Page:Revue des Deux Mondes - 1896 - tome 133.djvu/23

Le texte de cette page a été corrigé et est conforme au fac-similé.

Venise devait fournir au duc un subside en argent et un corps de 4 000 hommes pour opérer contre le Milanais. La République devait en outre mettre une flotte à la mer. Mais, comme le duc de Savoie, elle manquait de soldats et elle devait les chercher au dehors. Elle s’adressa à tous les ennemis de la maison d’Espagne ; d’abord, aux Provinces-Unies, qui conclurent, elles aussi, un traité d’alliance avec la République italienne ; de ce chef, on put compter sur un corps de 4 000 Hollandais qui vint débarquer et passer la revue sur la place Saint-Marc, à la grande satisfaction du parti de la guerre, mais au grand effroi des gens timides et expérimentés, qui voyaient avec terreur ce corps redoutable d’hérétiques maître de la ville. On se hâta de l’expédier vers le Frioul.

On s’adressa aussi aux cantons suisses. Parmi eux, les catholiques restèrent fidèles à la cause de l’Espagne. Mais Berne et Zurich se laissèrent charmer par le son des sequins et promirent des soldats. Pour permettre à ces recrues de gagner son territoire, et, en même temps, pour achever cette vaste entreprise d’enrôlement, Venise devait s’entendre avec une petite république voisine, maîtresse des défilés des Alpes, les « Ligues grises ». Ces peuples, à demi barbares, étaient engagés, depuis longtemps, dans l’alliance de la France.

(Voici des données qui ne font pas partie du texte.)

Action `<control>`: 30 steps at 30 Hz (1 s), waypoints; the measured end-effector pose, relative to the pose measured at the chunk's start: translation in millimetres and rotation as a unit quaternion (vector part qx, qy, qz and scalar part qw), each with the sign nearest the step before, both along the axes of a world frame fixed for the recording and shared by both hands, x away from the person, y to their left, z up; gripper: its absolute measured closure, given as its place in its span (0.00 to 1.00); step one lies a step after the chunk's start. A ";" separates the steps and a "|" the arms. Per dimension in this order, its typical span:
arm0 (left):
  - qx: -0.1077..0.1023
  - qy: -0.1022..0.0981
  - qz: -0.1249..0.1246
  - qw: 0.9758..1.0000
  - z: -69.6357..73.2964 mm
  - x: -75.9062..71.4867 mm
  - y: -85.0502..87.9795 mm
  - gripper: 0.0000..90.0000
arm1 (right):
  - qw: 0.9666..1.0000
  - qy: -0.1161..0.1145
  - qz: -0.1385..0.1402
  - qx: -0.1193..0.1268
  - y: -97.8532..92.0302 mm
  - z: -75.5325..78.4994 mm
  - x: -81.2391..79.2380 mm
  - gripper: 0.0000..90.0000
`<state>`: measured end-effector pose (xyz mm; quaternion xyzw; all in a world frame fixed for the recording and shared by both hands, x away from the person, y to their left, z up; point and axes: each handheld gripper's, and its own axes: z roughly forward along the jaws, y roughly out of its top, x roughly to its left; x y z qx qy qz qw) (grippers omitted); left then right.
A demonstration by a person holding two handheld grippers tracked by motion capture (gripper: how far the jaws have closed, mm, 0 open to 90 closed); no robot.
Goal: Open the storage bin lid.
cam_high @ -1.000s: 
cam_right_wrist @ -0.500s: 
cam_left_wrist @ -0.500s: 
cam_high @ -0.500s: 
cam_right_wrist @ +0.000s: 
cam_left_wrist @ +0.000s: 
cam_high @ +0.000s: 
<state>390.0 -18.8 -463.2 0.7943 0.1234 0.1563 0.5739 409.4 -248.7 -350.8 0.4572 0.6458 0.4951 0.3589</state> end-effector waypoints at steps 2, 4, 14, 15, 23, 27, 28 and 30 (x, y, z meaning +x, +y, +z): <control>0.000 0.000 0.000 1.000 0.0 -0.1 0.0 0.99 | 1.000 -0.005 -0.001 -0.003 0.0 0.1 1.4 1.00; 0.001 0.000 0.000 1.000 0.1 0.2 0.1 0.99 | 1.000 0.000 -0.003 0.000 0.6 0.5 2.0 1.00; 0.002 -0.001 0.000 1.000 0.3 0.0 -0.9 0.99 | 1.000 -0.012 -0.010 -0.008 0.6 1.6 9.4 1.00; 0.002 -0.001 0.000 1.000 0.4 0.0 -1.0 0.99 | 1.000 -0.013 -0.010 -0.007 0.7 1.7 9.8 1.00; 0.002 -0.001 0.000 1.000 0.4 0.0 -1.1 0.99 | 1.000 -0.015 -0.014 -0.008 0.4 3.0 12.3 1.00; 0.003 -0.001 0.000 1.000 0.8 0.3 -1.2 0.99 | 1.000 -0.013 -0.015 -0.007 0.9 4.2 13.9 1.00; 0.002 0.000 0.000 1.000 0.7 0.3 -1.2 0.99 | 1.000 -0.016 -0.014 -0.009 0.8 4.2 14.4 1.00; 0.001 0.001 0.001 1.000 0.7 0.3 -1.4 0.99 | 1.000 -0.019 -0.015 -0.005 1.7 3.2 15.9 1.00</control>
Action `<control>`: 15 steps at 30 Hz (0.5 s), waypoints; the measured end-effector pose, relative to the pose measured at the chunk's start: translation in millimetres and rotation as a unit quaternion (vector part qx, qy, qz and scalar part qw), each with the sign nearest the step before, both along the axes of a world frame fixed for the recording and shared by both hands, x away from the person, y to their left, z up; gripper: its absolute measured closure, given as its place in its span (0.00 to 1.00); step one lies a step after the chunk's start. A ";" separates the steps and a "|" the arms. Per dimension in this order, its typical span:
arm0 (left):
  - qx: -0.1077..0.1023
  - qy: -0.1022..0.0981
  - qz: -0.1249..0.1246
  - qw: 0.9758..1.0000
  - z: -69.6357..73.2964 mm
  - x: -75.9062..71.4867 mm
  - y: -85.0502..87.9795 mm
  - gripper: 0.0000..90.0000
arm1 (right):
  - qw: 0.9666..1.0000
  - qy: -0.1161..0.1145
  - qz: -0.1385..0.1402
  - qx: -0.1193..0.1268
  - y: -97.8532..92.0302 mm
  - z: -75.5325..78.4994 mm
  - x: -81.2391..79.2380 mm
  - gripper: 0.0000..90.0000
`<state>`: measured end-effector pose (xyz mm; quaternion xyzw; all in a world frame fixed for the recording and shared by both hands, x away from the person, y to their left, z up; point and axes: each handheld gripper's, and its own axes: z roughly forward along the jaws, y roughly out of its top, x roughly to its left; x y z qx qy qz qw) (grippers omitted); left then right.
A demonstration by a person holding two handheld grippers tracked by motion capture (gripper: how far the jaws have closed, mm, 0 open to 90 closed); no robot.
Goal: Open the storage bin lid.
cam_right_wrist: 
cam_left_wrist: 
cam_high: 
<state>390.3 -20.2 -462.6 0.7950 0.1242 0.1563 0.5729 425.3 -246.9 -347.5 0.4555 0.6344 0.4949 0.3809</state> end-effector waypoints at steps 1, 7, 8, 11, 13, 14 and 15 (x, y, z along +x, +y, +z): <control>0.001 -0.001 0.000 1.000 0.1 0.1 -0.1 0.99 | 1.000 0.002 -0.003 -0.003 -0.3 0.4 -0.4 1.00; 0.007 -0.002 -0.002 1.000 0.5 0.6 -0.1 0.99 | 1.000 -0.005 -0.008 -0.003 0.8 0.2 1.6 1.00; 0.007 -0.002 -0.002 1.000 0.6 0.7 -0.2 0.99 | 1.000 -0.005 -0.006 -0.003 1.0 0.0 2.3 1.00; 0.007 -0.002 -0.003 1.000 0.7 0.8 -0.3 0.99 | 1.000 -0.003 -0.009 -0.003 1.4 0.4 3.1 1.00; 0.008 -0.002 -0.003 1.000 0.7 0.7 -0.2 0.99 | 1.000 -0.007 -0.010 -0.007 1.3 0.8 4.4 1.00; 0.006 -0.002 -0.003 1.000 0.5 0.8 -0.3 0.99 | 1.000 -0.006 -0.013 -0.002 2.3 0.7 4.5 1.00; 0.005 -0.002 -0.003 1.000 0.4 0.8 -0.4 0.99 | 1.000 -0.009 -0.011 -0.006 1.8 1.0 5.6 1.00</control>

Henri IV avait renouvelé les traités qui lui assuraient, à lui et à ses successeurs, le privilège exclusif de recruter ses armées chez les Grisons et de faire passer ses troupes par les importans défilés qu’ils occupaient.

Ainsi, en même temps que le duc de Savoie se tournait vers la France et notamment vers son puissant voisin, le maréchal de Lesdiguières, gouverneur du Dauphiné, pour réclamer de lui aide et secours contre les lieutenans de l’Espagne, Venise, invoquant la vieille amitié qui l’unissait à la couronne de France, rappelant le souvenir si récent de l’appui qu’elle avait fourni au roi Henri IV pour l’aider à conquérir son royaume, s’adressait aussi à son successeur.

Ces événemens se passaient dans les premiers mois de l’année 1616, quelque temps avant l’arrivée de l’évêque de Luçon aux affaires.

L’embarras était grand pour la cour de France. Les deux dynasties de France et d’Espagne venaient de s’unir par le double mariage, couronnement de la politique de Marie de Médicis. Sans qu’il y eût, à proprement parler, de traité d’alliance, l’entente existait entre les deux cours. L’ambassadeur d’Espagne, le duc de Monteleone, était admis dans les conseils de Marie de Médicis. Il avait acquis à la cause de son maître les Concini et leur bande.